Von links: Jens Heisterkamp, Adriaan Bekman, Alexander Schwedeler / Foto: S. Mondovits

Passend zu dem Motto „Seele ist nicht, Seele erscheint“ wählte Jens Heisterkamp seinen Ausgangspunkt bei dem Philosophen Franz Brentano, dessen Vorlesungen über die aristotelische Seelenlehre Ende des 19. Jahrhunderts in Wien von drei später prominenten Studenten gehört wurden: Sigmund Freud, Edmund Husserl und Rudolf Steiner.

 

 

Jens Heisterkamp / Foto: Silke Mondovits

Heisterkamp referierte über das Verständnis von Seele bei Aristoteles und darüber, wie Thomas von Aquin versuchte, herausgefordert durch die Aristoteles-Deutung des islamischen Philosophen Averroes, ein individualistisches Seelenverständnis zu begründen.

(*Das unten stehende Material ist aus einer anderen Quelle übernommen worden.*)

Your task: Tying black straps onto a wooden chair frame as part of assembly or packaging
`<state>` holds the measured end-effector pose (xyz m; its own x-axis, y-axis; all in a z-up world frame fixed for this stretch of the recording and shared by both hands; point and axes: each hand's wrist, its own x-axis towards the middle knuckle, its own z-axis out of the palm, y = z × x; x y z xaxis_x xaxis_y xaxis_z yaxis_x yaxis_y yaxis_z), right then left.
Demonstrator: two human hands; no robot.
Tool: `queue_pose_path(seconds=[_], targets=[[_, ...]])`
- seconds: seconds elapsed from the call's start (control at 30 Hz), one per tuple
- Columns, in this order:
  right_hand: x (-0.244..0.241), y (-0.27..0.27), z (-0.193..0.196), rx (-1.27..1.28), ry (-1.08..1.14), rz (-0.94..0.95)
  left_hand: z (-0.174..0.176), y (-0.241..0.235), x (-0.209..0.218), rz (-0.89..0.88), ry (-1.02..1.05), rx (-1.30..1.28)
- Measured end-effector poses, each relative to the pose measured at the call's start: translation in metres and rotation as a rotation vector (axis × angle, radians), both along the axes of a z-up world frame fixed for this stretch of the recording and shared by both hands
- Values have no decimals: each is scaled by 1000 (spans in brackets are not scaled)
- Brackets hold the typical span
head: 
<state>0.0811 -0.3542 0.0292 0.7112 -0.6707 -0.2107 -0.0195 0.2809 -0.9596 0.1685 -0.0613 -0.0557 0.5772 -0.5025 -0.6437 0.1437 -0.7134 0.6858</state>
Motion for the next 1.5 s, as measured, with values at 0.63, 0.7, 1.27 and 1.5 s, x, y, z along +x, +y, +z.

Heisterkamp interpretierte Thomas als ersten modernen Denker, der das verkörperte Sein des Menschen ernst genommen und so einen Ausgangspunkt für den neuzeitlichen Individualismus gelegt habe.

 

 

 

Adriaan Bekman sorgt auch am Saxophon für Stimmung. Foto S. Mondovits

 

In einem zweiten Teil der Veranstaltung brachten Adriaan Bekman und Matthias Schenk vom Erfahrungsfeld Schloss Freudenberg mit musikalischen und szenischen Elementen die Teilnehmenden in seelische Bewegung.

 

 

 

 

 

 

 

Der Tag endete mit einem festlichen Essen im Gong-Saal des Schlosses.